What to produce: Copy out the entries that follow exactly, leaving every picture behind.

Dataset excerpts
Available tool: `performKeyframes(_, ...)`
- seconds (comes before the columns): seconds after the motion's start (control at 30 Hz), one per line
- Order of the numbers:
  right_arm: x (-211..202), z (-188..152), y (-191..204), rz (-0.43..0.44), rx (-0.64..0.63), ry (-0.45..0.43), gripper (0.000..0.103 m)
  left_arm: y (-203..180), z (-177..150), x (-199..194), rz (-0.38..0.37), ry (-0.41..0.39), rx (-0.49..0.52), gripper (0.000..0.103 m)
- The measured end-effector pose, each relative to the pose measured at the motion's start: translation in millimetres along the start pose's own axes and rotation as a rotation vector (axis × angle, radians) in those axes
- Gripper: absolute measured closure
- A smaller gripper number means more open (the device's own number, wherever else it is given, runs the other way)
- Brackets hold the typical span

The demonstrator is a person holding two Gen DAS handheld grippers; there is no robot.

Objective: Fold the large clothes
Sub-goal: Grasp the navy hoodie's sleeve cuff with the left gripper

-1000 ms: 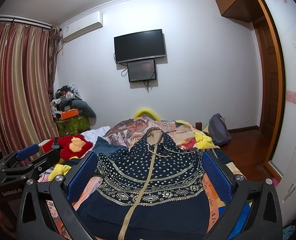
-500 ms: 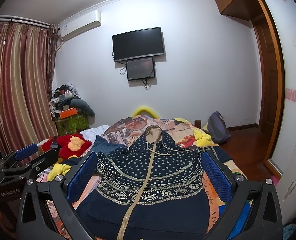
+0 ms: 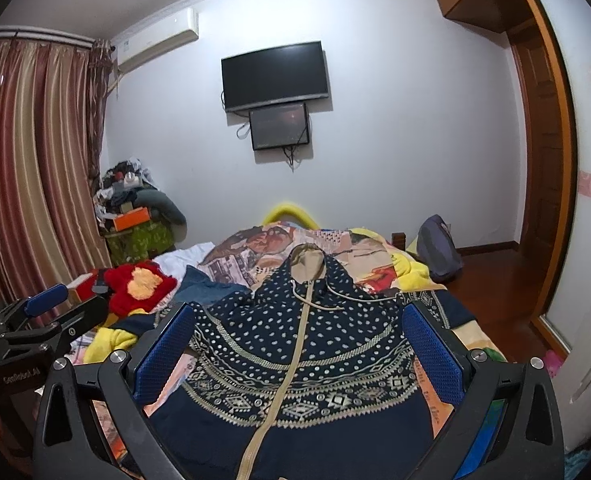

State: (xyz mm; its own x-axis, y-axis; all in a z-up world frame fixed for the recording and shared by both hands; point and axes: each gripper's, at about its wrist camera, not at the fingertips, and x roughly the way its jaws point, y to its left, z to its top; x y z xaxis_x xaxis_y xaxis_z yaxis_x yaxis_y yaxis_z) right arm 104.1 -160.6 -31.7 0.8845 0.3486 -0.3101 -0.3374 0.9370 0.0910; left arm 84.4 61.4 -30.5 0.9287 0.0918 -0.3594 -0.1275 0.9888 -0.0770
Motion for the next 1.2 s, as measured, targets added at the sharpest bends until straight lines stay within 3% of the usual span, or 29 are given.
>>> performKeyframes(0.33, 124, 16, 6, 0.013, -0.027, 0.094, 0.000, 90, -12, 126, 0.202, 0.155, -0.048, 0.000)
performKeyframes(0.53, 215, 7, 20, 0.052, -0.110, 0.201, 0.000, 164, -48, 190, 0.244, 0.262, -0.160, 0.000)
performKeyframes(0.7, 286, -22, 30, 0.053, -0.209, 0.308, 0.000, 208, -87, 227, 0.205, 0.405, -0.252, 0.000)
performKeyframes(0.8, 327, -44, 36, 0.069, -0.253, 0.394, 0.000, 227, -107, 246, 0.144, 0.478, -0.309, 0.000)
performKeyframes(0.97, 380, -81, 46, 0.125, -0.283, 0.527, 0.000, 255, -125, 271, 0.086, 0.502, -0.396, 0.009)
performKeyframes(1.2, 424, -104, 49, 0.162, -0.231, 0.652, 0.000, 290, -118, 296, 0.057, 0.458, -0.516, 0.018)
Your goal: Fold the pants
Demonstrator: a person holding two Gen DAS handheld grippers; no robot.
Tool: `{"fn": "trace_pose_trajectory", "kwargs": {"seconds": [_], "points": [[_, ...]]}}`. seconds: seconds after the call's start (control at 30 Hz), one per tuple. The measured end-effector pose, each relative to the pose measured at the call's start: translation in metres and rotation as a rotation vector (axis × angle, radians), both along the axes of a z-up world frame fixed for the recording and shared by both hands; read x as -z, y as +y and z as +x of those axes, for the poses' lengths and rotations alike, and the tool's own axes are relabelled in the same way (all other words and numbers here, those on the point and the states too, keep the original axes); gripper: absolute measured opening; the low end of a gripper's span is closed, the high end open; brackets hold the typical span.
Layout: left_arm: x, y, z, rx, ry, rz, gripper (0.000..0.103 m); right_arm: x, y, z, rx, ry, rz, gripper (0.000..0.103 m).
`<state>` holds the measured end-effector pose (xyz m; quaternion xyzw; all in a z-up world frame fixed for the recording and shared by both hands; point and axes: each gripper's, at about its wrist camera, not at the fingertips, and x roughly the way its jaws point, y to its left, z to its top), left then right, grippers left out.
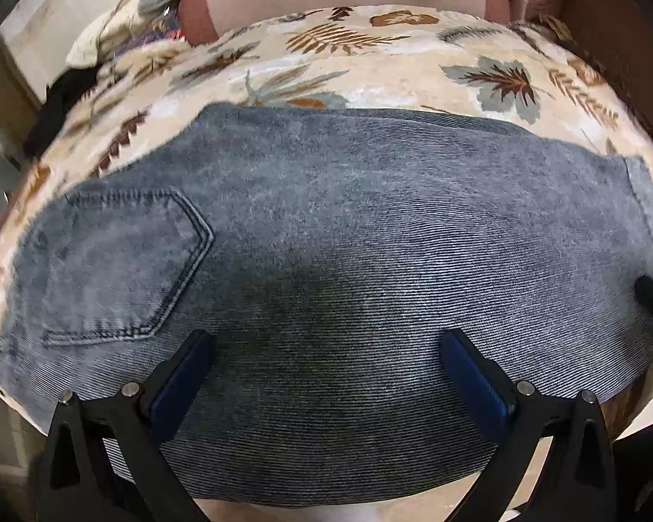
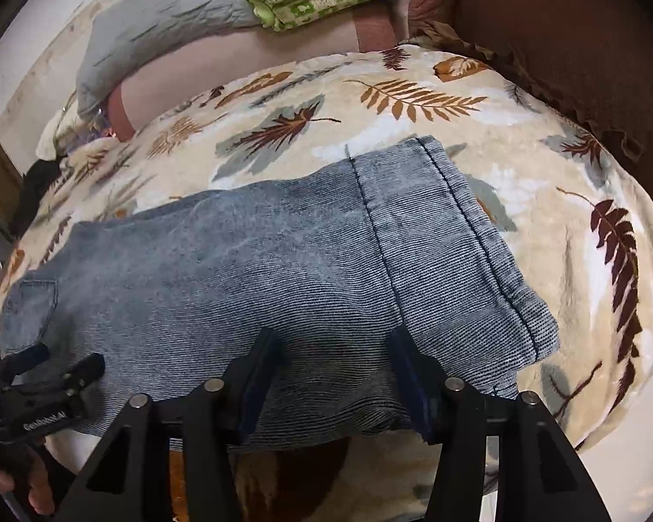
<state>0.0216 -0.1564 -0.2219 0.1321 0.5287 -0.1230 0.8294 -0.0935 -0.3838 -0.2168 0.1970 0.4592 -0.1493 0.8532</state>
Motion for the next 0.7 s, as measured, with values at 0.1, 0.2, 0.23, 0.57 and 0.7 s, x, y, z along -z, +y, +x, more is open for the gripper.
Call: {"fn": "trace_pose_trajectory", "kwargs": {"seconds": [0.1, 0.2, 0.23, 0.57, 0.7], "points": [[0.002, 0.002, -0.002, 0.012, -0.008, -0.015, 0.103, 0.001, 0.002, 0.001, -0.009, 0.010, -0.017, 0.058], [0.002, 0.002, -0.005, 0.011, -0.016, -0.020, 0.103, 0.001, 0.009, 0.004, -0.026, 0.029, -0.066, 0.059], [0.002, 0.001, -0.005, 0.012, -0.019, -0.022, 0.103, 0.001, 0.011, 0.004, -0.029, 0.035, -0.079, 0.059], [0.002, 0.004, -0.008, 0.018, -0.010, -0.037, 0.103, 0.003, 0.026, 0.013, -0.036, 0.097, -0.216, 0.063], [0.002, 0.003, -0.007, 0.012, -0.002, -0.027, 0.103, 0.004, 0.035, 0.013, -0.055, 0.101, -0.294, 0.064]]}}
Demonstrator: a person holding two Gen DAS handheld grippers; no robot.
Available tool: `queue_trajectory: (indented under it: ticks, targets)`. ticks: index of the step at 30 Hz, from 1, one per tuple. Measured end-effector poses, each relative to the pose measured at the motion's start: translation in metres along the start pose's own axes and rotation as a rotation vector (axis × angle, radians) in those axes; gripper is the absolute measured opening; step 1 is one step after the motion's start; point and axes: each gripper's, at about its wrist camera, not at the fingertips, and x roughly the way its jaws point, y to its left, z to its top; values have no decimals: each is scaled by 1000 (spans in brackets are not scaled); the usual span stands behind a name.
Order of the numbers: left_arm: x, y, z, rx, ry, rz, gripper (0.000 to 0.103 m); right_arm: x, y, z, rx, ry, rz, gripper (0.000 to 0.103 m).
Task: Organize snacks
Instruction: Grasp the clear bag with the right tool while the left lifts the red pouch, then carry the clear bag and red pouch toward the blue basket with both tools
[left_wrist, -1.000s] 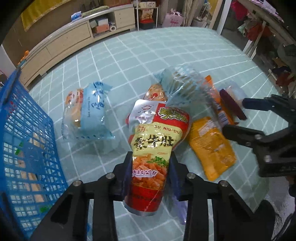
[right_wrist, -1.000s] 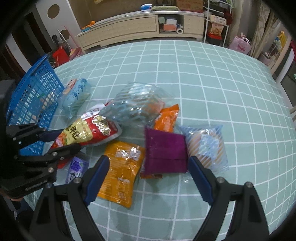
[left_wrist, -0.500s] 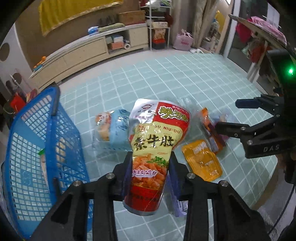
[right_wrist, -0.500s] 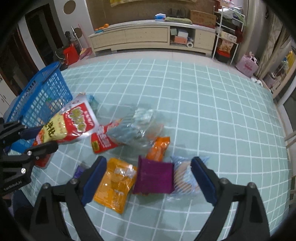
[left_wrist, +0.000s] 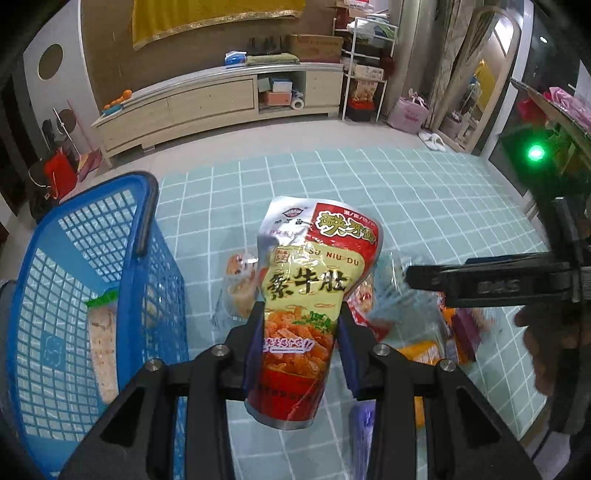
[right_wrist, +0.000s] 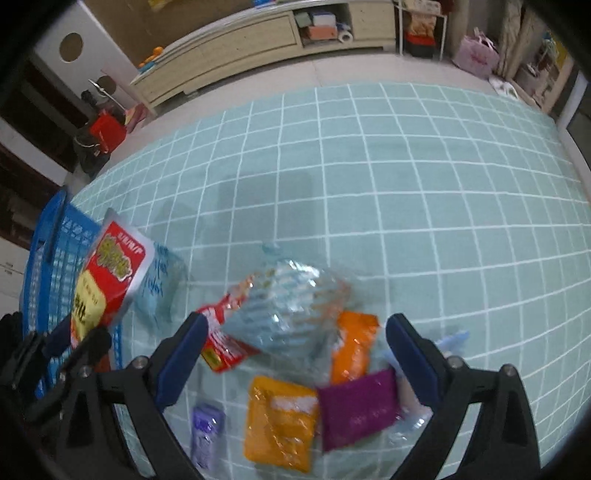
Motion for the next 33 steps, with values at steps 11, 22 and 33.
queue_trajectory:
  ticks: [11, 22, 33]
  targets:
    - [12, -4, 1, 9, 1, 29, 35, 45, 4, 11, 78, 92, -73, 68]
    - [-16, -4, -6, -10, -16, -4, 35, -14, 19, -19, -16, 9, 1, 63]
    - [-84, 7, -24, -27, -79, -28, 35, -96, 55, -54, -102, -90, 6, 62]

Solution to the problem:
Available tool: `performKeyframes(_, ...)`
- seconds (comes before the columns): seconds after the motion's start (control at 30 Hz), one per line
- Order of the numbers:
  right_arm: x (-211..202), z (-188..152), y (-191..204), rz (-0.43..0.44), rx (-0.64..0.63), ry (-0.45..0.43), gripper (0.000..0.103 m)
  left_arm: y (-203..180), z (-177..150), x (-199..194), rz (-0.38..0.37), ry (-0.41..0.39), rx (-0.49..0.52), gripper (0.000..0.103 m)
- The measured end-effector pose, each relative to the pose measured at the motion's start: translation in millimetres along the start pose's own axes and rotation as a rotation vector (axis × angle, radians) in those axes
- Gripper: absolute measured closure
- A smaller gripper number means more open (the device's own number, wherever else it is given, runs the other way)
- Brackets hold the typical span

The demonstrator is a person holding two Gen DAS handheld grippers; there is no robot.

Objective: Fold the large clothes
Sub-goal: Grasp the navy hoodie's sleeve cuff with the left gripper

-1000 ms: 
-500 ms: 
+0 ms: 

State: (xyz mm; its own x-axis, y-axis; all in a z-up world frame fixed for the recording and shared by both hands; point and axes: each gripper's, at about its wrist camera, not at the fingertips, and x roughly the way its jaws point, y to its left, z to its top; x y z xaxis_x xaxis_y xaxis_z yaxis_x yaxis_y yaxis_z) right arm 104.1 -160.6 -31.7 0.8845 0.3486 -0.3101 -0.3374 0.9370 0.0910; left arm 84.4 61.4 -30.5 0.9287 0.0918 -0.3594 -0.1275 0.9888 -0.0770
Motion for the next 1.2 s, as measured, targets added at the sharpest bends until straight lines stay within 3% of the usual span, or 29 are given.
>>> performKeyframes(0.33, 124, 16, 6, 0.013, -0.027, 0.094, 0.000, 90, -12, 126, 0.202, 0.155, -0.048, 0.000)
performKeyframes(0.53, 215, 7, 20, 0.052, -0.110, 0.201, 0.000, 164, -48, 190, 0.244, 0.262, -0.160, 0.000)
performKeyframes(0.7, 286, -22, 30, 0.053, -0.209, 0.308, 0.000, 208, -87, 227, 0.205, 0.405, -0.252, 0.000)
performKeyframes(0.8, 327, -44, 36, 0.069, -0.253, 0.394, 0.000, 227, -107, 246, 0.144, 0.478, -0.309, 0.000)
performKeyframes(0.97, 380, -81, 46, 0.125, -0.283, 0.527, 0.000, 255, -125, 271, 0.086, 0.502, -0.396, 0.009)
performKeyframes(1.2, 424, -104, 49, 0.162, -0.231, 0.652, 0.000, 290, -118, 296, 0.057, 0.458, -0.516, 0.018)
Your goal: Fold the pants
Demonstrator: a person holding two Gen DAS handheld grippers; no robot.
Tool: `{"fn": "trace_pose_trajectory", "kwargs": {"seconds": [_], "points": [[_, ...]]}}`. seconds: seconds after the call's start (control at 30 Hz), one per tuple. The measured end-effector pose, each relative to the pose measured at the call's start: translation in metres and rotation as a rotation vector (axis × angle, radians), both along the axes of a z-up world frame fixed for the recording and shared by both hands; read x as -z, y as +y and z as +x of those axes, for the poses' lengths and rotations alike, and the tool's own axes are relabelled in the same way (all other words and numbers here, those on the point and the states too, keep the original axes); gripper: absolute measured opening; the low end of a gripper's span is closed, the high end open; brackets hold the typical span.
Layout: left_arm: x, y, z, rx, ry, rz, gripper (0.000..0.103 m); right_arm: x, y, z, rx, ry, rz, gripper (0.000..0.103 m).
`<state>` holds the measured end-effector pose (xyz m; quaternion xyzw; all in a z-up world frame fixed for the recording and shared by both hands; point and axes: each gripper's, at about its wrist camera, not at the fingertips, and x roughly the way its jaws point, y to its left, z to its top), left then right, grippers left out.
<state>0.0216 -0.1564 -0.2219 0.1321 0.5287 -0.1230 0.8294 -0.0935 -0.3838 -0.2168 0.1970 0.4592 -0.1493 0.8532</state>
Motion for the next 0.7 s, as measured, with values at 0.1, 0.2, 0.23, 0.57 and 0.7 s, x, y, z along -z, +y, +x, more is open for the gripper.
Call: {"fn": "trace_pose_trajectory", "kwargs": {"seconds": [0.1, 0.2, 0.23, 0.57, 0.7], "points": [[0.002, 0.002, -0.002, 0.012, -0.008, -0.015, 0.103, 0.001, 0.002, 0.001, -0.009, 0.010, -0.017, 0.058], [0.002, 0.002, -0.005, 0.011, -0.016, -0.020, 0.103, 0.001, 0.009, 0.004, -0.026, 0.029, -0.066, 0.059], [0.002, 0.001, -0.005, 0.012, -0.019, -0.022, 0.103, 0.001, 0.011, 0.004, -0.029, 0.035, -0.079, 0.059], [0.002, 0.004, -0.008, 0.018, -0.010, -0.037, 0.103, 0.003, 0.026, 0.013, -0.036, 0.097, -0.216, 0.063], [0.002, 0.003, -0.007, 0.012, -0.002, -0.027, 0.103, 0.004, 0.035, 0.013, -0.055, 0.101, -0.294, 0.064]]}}
Demonstrator: a person holding two Gen DAS handheld grippers; no robot.
Available tool: `queue_trajectory: (indented under it: ticks, targets)`. ticks: index of the step at 30 Hz, from 1, one per tuple. Measured end-effector poses, each relative to the pose measured at the motion's start: translation in metres along the start pose's own axes and rotation as a rotation vector (axis × angle, radians) in those axes; gripper is the absolute measured opening; step 1 is one step after the motion's start; point and axes: each gripper's, at about its wrist camera, not at the fingertips, and x roughly the way its jaws point, y to its left, z to its top; values have no decimals: each is scaled by 1000 (spans in brackets are not scaled); the usual span stands behind a name.
Order of the numbers: left_arm: x, y, z, rx, ry, rz, gripper (0.000 to 0.103 m); right_arm: x, y, z, rx, ry, rz, gripper (0.000 to 0.103 m).
Task: Organize snacks
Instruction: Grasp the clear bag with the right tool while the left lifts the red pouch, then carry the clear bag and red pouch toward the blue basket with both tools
[left_wrist, -1.000s] 
[right_wrist, -1.000s] 
[left_wrist, -0.500s] 
[right_wrist, -0.500s] 
[left_wrist, +0.000s] 
[right_wrist, +0.000s] 
Motion for the next 33 steps, with values at steps 11, 22 and 33.
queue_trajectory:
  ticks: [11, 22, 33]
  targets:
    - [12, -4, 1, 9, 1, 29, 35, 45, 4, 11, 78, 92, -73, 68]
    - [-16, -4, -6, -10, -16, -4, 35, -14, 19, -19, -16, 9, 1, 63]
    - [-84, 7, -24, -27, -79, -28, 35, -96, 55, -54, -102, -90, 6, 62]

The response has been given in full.